■ **THE DATA**:
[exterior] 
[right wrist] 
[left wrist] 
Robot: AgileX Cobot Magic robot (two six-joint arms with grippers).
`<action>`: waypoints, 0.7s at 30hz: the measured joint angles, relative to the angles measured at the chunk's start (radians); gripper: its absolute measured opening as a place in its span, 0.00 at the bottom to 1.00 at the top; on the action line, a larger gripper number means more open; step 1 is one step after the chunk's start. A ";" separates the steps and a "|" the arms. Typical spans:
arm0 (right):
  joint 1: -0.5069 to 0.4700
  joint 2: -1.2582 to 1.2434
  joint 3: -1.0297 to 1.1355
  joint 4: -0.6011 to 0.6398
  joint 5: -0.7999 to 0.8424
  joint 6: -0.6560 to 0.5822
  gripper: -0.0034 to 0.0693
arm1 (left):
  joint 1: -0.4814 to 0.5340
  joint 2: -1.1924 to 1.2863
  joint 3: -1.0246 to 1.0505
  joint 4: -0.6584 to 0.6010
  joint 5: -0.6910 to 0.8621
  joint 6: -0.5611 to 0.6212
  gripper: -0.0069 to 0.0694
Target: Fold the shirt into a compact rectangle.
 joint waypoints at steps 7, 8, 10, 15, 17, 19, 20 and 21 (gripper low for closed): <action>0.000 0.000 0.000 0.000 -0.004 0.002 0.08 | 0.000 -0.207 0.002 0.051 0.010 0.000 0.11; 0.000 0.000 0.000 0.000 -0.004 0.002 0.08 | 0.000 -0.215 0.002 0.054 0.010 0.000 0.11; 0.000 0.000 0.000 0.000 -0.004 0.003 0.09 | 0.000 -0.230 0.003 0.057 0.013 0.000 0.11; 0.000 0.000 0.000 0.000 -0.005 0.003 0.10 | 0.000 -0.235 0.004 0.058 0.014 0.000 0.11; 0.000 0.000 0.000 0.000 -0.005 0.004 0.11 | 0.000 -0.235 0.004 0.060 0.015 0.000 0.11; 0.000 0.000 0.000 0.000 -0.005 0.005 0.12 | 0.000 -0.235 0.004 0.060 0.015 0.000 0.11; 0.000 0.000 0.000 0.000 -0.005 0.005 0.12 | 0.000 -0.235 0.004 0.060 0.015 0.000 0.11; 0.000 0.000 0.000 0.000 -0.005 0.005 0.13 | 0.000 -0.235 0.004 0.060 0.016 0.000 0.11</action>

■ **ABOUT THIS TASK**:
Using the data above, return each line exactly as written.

■ **ANSWER BELOW**:
[exterior] 
[right wrist] 
[left wrist] 
Robot: AgileX Cobot Magic robot (two six-joint arms with grippers).
`<action>`: waypoints, 0.7s at 30hz: the measured joint angles, relative to the angles measured at the chunk's start (radians); gripper: its absolute measured opening as a place in its span, 0.00 at the bottom to 1.00 at the top; on the action line, a larger gripper number means more open; step 1 is one step after the chunk's start. A ";" separates the steps and a "|" the arms. Typical spans:
arm0 (right):
  joint 1: -0.5069 to 0.4700
  joint 2: -1.2582 to 1.2434
  joint 3: -1.0297 to 1.1355
  joint 4: -0.6011 to 0.6398
  joint 5: -0.7999 to 0.8424
  joint 6: -0.6560 to 0.5822
  gripper: -0.0034 to 0.0693
arm1 (left):
  joint 1: -0.4814 to 0.5340
  joint 2: -1.1924 to 1.2863
  joint 3: -1.0246 to 1.0505
  joint 4: -0.6584 to 0.6010
  joint 5: -0.6910 to 0.8621
  joint 6: -0.5611 to 0.6212
  gripper: -0.0069 to 0.0694
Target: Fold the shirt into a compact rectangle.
 joint waypoints at steps 7, 8, 10, 15, 17, 19, 20 and 21 (gripper low for closed): <action>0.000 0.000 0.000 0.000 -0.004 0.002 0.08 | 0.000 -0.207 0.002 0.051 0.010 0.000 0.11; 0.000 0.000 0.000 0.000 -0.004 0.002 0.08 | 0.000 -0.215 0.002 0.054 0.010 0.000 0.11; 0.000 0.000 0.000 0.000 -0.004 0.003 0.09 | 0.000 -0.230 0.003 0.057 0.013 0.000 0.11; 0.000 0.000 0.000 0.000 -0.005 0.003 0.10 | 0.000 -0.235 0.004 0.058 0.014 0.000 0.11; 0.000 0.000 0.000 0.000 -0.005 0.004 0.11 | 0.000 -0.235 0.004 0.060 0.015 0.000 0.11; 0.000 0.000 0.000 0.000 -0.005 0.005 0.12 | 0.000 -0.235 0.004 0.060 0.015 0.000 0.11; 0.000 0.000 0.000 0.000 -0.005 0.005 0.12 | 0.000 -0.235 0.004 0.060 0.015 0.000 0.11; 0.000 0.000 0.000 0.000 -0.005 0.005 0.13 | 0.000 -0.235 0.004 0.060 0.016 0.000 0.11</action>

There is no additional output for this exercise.